:: Requirement ::
Pictures in the records below must be left out. Return exactly the lines from the line with "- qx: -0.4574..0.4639" to the line with "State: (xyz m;", both included.

[Items listed in a dataset]

►

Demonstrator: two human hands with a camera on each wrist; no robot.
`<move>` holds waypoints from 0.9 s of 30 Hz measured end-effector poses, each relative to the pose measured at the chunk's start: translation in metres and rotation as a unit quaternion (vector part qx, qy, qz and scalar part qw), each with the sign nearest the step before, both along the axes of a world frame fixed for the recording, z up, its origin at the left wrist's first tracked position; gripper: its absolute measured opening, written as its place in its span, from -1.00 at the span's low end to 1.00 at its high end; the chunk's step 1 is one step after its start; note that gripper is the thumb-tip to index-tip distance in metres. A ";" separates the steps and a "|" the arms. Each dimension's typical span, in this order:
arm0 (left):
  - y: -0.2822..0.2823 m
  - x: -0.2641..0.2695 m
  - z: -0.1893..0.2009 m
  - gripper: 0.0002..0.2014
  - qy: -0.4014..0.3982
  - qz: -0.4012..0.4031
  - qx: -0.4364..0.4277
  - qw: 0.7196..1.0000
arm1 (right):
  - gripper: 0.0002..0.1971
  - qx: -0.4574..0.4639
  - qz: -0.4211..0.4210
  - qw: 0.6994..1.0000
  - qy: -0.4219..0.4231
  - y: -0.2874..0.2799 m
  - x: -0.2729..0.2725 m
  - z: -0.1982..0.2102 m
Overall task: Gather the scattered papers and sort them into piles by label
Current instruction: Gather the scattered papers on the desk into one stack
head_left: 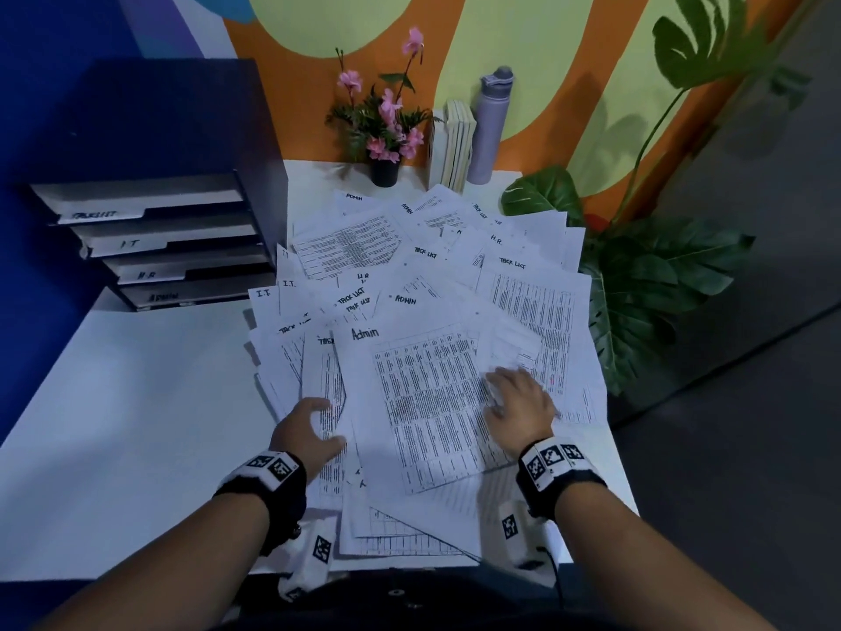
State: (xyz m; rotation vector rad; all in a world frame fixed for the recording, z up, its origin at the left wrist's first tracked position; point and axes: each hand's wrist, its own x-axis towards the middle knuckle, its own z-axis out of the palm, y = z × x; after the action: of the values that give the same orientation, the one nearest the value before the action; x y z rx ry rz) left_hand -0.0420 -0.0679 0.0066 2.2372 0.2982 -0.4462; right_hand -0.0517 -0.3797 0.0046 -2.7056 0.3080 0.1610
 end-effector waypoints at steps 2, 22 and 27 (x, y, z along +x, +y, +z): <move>0.001 -0.001 -0.001 -0.33 -0.001 0.009 0.000 1.000 | -0.45 -0.025 -0.039 0.999 -0.006 0.004 0.004 0.001; 0.042 0.000 -0.011 -0.15 -0.012 0.044 -0.010 0.999 | -0.85 0.131 -0.118 0.984 0.007 0.024 0.032 0.032; 0.050 -0.003 -0.013 -0.35 0.005 0.074 -0.004 0.997 | -0.48 0.012 -0.115 0.993 -0.009 0.017 0.029 0.032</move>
State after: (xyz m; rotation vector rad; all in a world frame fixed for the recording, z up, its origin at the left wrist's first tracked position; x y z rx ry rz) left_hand -0.0445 -0.0176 -0.0064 2.1879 0.4641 -0.3783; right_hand -0.0230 -0.3627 0.0362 -2.6205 0.6046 0.0735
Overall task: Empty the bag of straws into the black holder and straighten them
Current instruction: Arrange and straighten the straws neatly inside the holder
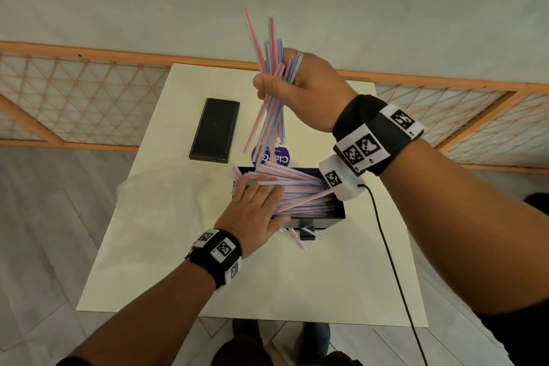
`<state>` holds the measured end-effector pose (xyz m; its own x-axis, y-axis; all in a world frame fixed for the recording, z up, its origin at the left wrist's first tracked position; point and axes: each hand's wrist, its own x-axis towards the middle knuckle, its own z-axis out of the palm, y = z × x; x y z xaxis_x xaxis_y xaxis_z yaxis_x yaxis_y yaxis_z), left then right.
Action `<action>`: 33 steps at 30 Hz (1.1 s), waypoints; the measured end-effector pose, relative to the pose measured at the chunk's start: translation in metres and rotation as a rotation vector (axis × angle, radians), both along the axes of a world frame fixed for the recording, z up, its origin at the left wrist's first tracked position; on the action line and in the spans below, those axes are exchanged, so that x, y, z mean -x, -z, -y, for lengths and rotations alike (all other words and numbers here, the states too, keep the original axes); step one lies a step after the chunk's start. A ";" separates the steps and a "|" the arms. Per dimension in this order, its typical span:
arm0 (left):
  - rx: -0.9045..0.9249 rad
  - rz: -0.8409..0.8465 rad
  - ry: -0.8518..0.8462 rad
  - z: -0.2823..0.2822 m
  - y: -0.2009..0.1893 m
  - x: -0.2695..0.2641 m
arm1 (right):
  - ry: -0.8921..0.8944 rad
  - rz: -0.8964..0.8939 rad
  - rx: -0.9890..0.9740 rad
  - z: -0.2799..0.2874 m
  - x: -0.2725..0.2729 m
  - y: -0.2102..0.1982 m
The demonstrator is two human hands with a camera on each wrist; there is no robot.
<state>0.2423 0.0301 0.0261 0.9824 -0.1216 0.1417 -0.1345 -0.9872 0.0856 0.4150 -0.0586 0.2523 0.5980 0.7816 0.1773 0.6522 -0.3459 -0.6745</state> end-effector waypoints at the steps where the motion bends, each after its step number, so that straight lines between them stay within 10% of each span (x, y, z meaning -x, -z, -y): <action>1: 0.003 0.001 -0.004 -0.001 -0.001 -0.001 | -0.024 0.034 0.044 0.002 0.003 -0.006; 9: 0.169 0.109 -0.095 -0.018 -0.013 0.002 | -0.208 0.283 0.625 0.005 0.041 0.011; 19: 0.472 0.231 -0.427 -0.033 -0.033 0.026 | -0.153 0.269 0.800 -0.005 0.071 0.085; 28: 1.590 0.300 -0.748 -0.022 -0.044 0.025 | -0.076 0.315 0.637 -0.004 0.097 0.095; 33: 1.727 0.272 -0.704 -0.026 -0.056 0.014 | -0.055 0.353 0.555 -0.007 0.090 0.084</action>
<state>0.2279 0.0557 0.0820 0.7154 0.6669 -0.2085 0.0234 0.2753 0.9611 0.3252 -0.0518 0.1683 0.5345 0.8411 -0.0824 0.8281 -0.5407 -0.1477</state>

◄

:: Answer box ::
  - qx: -0.4574..0.4639
  - qz: -0.4211..0.4210
  - qw: 0.6994..1.0000
  - qy: -0.4219..0.4231
  - y: -0.2874..0.2799 m
  - x: -0.2729..0.2725 m
  - z: -0.1982..0.2102 m
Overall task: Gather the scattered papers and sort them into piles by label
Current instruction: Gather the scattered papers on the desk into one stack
head_left: 
State: (xyz m; rotation vector rad; all in a world frame fixed for the recording, z up, its origin at the left wrist's first tracked position; point and axes: each hand's wrist, its own x-axis towards the middle knuckle, its own z-axis out of the palm, y = z × x; after the action: of the values that give the same orientation, the one nearest the value before the action; x y z rx ry rz) left_hand -0.0420 -0.0679 0.0066 2.2372 0.2982 -0.4462; right_hand -0.0517 -0.3797 0.0046 -2.7056 0.3080 0.1610

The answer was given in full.